Artist: Birger Sandzen; Title: Saline River, Russell, Kansas; Medium: Oil on board; Dimensions: 25 x 30 inches; Signed: Signed lower right; Verso: Signed, titled and dated 1940 verso; Framed/Base: 31 x 36 inches
Overall Dimensions
Height: 31.00
Width: 36.00
Provenance:
Santa Fe Art Auction, Santa Fe, NM, 2014
Private collection, New Mexico
Painted in Birger Sandzén’s distinctive style of impressionism, with thick brushstrokes stacked around impasto-style paint that leaps from the canvas, Saline River, Russell, Kansas, depicts a portion of the 400-mile Saline River that crosses diagonally through much of Kansas. The name of the river refers to its briny content, with higher levels of salt than surrounding rivers.

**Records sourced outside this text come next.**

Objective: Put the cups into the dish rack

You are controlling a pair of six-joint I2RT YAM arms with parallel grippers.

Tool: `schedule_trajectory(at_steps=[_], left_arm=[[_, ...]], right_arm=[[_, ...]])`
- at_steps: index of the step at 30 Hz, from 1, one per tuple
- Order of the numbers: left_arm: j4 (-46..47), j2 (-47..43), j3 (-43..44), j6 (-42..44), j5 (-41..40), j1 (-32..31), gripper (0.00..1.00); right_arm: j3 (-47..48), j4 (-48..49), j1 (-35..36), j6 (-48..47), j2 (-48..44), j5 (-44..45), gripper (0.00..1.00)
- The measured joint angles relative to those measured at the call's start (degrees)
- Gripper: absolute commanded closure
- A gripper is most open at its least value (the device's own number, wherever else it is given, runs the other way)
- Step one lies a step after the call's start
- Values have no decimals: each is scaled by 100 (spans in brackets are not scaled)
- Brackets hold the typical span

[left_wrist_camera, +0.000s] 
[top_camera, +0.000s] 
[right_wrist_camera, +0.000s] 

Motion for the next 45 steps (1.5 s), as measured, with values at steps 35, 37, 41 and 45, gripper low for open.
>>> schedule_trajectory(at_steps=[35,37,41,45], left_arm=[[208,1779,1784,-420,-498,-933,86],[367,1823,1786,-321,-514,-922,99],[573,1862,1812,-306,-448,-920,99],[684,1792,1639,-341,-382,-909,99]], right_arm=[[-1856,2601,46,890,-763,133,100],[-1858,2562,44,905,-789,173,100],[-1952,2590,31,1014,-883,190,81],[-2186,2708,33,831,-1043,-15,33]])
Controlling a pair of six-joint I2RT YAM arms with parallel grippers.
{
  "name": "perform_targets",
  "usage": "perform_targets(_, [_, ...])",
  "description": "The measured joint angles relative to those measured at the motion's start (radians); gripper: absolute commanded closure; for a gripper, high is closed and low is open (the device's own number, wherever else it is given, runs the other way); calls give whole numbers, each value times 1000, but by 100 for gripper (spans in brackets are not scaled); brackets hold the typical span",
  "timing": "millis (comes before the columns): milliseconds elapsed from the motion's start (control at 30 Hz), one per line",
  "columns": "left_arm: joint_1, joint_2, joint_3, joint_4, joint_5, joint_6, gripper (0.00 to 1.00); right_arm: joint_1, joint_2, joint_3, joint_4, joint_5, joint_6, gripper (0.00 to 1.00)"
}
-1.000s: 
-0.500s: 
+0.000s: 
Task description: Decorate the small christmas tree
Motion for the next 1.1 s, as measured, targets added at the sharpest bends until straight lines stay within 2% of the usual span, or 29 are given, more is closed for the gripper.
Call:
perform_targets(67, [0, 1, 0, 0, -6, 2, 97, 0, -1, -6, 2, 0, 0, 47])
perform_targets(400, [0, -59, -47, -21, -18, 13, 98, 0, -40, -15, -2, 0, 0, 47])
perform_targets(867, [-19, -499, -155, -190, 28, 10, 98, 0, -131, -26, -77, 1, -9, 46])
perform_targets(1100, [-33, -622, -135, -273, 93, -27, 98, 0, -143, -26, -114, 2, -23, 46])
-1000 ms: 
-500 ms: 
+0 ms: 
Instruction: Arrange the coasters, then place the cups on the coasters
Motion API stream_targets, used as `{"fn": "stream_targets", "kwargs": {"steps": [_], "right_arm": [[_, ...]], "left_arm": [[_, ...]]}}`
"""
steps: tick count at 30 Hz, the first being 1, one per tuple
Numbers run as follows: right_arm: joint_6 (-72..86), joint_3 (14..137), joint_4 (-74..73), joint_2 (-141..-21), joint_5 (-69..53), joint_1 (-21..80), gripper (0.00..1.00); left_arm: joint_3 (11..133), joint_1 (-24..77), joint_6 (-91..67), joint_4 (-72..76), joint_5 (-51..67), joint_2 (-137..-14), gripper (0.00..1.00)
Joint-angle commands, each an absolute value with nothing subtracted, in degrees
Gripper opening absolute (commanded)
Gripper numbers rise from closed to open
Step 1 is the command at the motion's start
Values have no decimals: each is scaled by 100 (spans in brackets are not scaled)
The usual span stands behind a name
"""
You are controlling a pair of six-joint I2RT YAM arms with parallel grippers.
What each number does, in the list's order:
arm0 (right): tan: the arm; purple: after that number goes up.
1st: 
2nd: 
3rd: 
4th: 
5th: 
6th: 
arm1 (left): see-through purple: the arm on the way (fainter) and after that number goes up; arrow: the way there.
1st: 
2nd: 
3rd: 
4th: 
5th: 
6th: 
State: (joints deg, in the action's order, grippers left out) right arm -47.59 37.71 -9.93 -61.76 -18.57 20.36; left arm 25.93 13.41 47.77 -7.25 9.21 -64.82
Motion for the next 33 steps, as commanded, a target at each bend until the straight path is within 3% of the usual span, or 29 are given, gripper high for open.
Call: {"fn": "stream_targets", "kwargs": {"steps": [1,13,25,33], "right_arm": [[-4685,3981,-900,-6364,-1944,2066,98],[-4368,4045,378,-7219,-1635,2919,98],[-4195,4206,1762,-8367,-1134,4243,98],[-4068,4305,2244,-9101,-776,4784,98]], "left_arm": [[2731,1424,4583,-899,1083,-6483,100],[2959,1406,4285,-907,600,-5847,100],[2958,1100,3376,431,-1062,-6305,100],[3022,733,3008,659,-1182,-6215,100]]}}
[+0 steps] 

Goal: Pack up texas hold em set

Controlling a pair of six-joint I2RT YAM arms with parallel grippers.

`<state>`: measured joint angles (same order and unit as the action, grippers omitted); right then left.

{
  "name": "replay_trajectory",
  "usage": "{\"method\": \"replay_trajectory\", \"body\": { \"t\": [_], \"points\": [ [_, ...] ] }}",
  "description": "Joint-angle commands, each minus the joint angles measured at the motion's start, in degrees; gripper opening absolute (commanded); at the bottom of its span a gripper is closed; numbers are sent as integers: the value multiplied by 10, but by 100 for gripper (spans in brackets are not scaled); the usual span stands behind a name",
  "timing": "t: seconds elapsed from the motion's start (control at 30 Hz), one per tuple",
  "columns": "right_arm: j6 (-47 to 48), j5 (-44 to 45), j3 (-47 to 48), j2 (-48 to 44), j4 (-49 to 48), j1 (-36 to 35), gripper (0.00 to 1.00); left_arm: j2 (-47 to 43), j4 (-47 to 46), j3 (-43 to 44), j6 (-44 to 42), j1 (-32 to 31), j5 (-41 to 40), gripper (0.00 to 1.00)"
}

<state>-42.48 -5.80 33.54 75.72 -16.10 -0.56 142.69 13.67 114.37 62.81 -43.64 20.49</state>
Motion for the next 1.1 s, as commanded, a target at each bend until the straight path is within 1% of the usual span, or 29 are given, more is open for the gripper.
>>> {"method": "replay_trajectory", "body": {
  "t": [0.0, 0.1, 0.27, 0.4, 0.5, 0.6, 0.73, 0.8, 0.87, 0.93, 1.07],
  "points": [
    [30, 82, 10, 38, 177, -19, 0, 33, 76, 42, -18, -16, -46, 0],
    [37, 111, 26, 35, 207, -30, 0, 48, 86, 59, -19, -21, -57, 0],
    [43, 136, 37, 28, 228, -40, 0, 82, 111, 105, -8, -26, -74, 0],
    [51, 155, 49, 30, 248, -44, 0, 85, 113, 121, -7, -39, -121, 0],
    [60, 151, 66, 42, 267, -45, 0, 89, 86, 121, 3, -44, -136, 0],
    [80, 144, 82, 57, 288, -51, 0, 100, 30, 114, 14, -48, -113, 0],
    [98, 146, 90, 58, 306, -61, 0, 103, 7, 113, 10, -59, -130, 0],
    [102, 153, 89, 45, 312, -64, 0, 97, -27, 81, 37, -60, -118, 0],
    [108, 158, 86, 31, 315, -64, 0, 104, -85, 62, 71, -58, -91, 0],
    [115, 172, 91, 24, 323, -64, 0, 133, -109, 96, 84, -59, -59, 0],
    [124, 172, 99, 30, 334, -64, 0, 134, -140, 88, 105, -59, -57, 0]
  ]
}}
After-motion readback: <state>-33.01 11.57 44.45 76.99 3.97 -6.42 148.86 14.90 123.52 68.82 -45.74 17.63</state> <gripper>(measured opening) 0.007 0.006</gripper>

The river originally had the Native American name Ne Miskua, and later French trappers used a French translation before it was named the Saline River.
How Sandzén, a Swedish painter who studied throughout Europe, came to live and work in rural Kansas is one of the quainter stories of the American West and its power over people around the world. In 1894, after studying abroad, Sandzén was given a booklet on Bethany College in Lindsborg, Kansas, where a community of Swedish immigrants was growing. With little more than a booklet to guide his journey, Sandzén came to the United States. Once in Kansas, he took a job at Bethany College, where he remained on the faculty until 1946. His work in Kansas, Colorado and Utah include some of the most iconic American landscapes of the 20th century.